- Leader: Manuel Azaña
- Founded: 1925
- Dissolved: 1934
- Preceded by: Reformist Party
- Merged into: Republican Left
- Headquarters: Madrid
- Ideology: Republicanism Social liberalism Decentralization
- Political position: Centre-left
- National affiliation: Republican Alliance (1926–31)

= Republican Action (Spain) =

Republican Action (AR; Acción Republicana) was a Spanish left-liberal republican party between 1930 and 1934.

==History==
The AR was founded in 1925 under the name Acción Política ("Political Action") by Manuel Azaña and José Giral. Political Action became a political party in 1930 under the name Republican Action. The party was anticlerical, and supported decentralization, agrarian reform and military reform.

As a member of the Republican Alliance (Alianza Republicana), the AR was a signatory of the Pact of San Sebastián to overthrow the monarchy of Alfonso XIII and was later involved in the construction and consolidation of the Second Spanish Republic. It was a member of the provisional government which governed Spain after the King fled in April 1931.

The party's left-wing faction, led by Marcelino Domingo split off from the party to form the Radical Socialist Republican Party in 1931.

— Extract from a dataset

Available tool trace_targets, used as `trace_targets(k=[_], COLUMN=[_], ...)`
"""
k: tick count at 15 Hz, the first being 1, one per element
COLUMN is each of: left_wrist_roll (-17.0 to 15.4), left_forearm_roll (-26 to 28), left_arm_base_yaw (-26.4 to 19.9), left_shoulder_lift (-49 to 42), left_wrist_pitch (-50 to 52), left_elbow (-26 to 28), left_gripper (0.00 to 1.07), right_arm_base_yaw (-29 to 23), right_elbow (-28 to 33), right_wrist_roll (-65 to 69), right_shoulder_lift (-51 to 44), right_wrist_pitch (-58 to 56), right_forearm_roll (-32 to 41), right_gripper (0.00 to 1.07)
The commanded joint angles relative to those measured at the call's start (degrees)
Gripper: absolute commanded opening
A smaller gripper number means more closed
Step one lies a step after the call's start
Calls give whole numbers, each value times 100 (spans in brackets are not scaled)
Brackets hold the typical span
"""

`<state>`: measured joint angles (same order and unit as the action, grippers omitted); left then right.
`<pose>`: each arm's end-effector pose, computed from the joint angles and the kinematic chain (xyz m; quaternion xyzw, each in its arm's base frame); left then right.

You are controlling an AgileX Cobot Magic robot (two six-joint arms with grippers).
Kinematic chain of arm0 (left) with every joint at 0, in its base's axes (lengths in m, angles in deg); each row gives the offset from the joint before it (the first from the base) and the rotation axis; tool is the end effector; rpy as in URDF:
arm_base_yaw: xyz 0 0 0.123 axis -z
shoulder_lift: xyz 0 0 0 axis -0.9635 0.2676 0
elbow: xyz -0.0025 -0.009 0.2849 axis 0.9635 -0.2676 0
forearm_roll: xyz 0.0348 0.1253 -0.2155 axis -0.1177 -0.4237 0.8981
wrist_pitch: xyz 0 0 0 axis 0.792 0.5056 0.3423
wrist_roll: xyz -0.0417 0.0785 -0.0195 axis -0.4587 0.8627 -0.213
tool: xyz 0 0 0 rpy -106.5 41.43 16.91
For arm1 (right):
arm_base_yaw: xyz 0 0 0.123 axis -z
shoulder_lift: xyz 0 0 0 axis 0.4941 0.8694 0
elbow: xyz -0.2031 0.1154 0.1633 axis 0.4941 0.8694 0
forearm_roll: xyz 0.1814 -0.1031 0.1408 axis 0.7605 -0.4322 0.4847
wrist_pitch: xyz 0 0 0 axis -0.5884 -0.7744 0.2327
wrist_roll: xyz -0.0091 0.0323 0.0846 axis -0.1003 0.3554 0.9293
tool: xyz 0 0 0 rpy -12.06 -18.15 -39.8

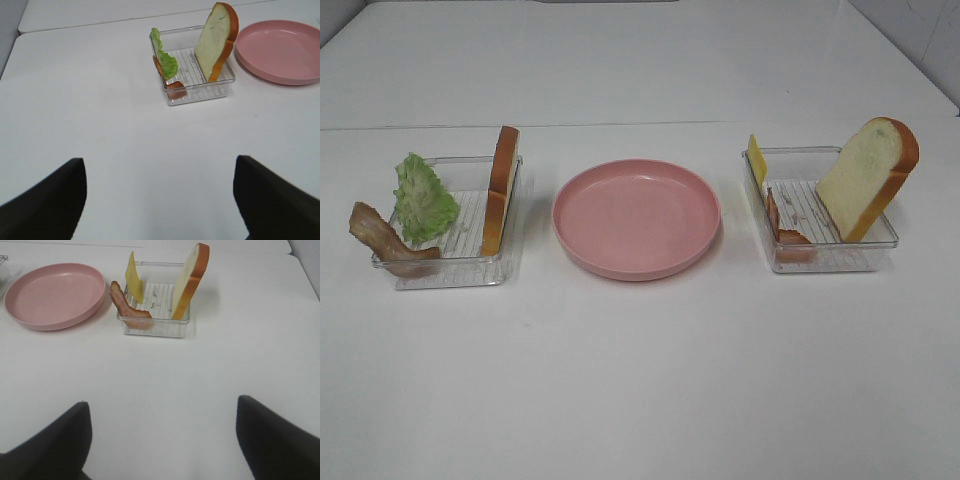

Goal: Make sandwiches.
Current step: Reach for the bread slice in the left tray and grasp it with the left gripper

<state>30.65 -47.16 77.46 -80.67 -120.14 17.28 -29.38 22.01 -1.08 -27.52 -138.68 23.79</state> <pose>-0.0060 -0.0051 0.2783 0.0514 0.8473 -0.0308 0.5277 -0.0078 0.0116 0.2795 -0.0586 0.8480 0.0369 0.5255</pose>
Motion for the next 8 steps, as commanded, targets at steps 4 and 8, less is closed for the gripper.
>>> trace_targets(k=[4,8], left_wrist_roll=[6,6], left_forearm_roll=[46,46], left_arm_base_yaw=[-23,-23], left_shoulder_lift=[-115,-115], left_wrist_pitch=[46,46], left_elbow=[-11,-11], left_gripper=[76,76], right_arm_base_yaw=[40,40], right_elbow=[17,17], right_wrist_roll=[-34,-34], right_shoulder_lift=[-74,-74], right_wrist_pitch=[40,40], right_forearm_roll=[-17,-17], right_gripper=[75,75])
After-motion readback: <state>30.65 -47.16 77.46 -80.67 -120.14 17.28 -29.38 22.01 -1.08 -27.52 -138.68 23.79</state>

The party won 30 seats in the 1931 election and soon became, despite its small size, an integral part of governments until 1933 notably under its leader Manuel Azaña. After the defeat of the left in the 1933 election, during which the AR won only 10 seats, it merged with the Autonomous Galician Republican Organization (ORGA) and Domingo's Radical Socialist Republican Party in 1934 to form the Republican Left (Izquierda Republicana).

The AR was a typical left-liberal party. It attracted the support of the petite bourgeoisie, like teachers, lawyers and shopkeepers.

==AR Ministers==
- Manuel Azaña
- José Giral
- Claudio Sánchez-Albornoz y Menduiña

==Election results ==

| Election | Leader | % Votes | Seats won | +/– | Notas |
|---|---|---|---|---|---|
| 1931 | Manuel Azaña | 5.5% | 26 / 470 | +26 | Inside Republican–Socialist Conjunction. |
| 1933 | Manuel Azaña | 1.1% | 5 / 472 | −21 | Coalition with PRRSI. |

==See also==

- Grupo de Acción Republicana

==Bibliography==
- Barrio Alonso, Ángeles (2004). La modernización de España (1917-1939). Política y sociedad. Madrid: Síntesis. ISBN 84-9756-223-2.
- González Calleja, Eduardo (2005). La España de Primo de Rivera. La modernización autoritaria 1923-1930. Madrid: Alianza Editorial. ISBN 84-206-4724-1.
- Juliá, Santos (2009). La Constitución de 1931. Madrid: Iustel. ISBN 978-84-9890-083-5.